[Start of section]

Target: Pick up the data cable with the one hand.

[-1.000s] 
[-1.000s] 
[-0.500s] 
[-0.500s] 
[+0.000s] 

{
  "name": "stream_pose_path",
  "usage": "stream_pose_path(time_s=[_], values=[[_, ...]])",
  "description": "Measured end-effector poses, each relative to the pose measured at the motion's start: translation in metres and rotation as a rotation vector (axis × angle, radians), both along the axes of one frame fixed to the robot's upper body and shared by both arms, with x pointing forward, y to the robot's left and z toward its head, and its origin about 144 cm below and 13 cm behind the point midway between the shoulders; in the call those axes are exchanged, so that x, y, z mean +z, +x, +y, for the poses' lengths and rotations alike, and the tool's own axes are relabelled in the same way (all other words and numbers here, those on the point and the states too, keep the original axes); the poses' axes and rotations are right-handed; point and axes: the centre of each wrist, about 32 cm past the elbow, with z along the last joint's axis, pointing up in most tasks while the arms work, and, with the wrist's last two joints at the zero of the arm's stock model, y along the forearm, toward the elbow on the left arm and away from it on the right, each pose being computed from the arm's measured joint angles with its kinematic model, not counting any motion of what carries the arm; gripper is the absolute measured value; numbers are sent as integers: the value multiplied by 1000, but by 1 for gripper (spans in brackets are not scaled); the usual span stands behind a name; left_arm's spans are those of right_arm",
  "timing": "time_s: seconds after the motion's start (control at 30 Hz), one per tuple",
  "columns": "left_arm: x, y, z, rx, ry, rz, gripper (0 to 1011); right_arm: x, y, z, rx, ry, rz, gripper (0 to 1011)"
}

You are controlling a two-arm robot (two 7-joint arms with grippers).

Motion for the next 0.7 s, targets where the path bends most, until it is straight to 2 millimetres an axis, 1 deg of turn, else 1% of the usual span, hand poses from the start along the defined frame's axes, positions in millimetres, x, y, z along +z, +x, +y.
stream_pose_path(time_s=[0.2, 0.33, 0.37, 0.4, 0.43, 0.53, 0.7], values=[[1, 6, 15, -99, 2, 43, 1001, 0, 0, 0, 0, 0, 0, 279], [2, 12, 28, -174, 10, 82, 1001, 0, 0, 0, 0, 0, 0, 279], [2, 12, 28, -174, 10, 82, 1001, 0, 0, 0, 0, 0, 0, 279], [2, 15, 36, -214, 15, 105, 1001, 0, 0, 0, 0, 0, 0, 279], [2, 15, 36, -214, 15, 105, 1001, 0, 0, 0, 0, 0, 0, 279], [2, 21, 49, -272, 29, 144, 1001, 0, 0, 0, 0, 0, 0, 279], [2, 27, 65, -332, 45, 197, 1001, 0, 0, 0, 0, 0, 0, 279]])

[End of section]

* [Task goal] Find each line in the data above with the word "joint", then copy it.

* [Response to the task]
  "description": "Measured end-effector poses, each relative to the pose measured at the motion's start: translation in metres and rotation as a rotation vector (axis × angle, radians), both along the axes of one frame fixed to the robot's upper body and shared by both arms, with x pointing forward, y to the robot's left and z toward its head, and its origin about 144 cm below and 13 cm behind the point midway between the shoulders; in the call those axes are exchanged, so that x, y, z mean +z, +x, +y, for the poses' lengths and rotations alike, and the tool's own axes are relabelled in the same way (all other words and numbers here, those on the point and the states too, keep the original axes); the poses' axes and rotations are right-handed; point and axes: the centre of each wrist, about 32 cm past the elbow, with z along the last joint's axis, pointing up in most tasks while the arms work, and, with the wrist's last two joints at the zero of the arm's stock model, y along the forearm, toward the elbow on the left arm and away from it on the right, each pose being computed from the arm's measured joint angles with its kinematic model, not counting any motion of what carries the arm; gripper is the absolute measured value; numbers are sent as integers: the value multiplied by 1000, but by 1 for gripper (spans in brackets are not scaled); the usual span stands behind a name; left_arm's spans are those of right_arm",
You are controlling a two-arm robot (two 7-joint arms with grippers).

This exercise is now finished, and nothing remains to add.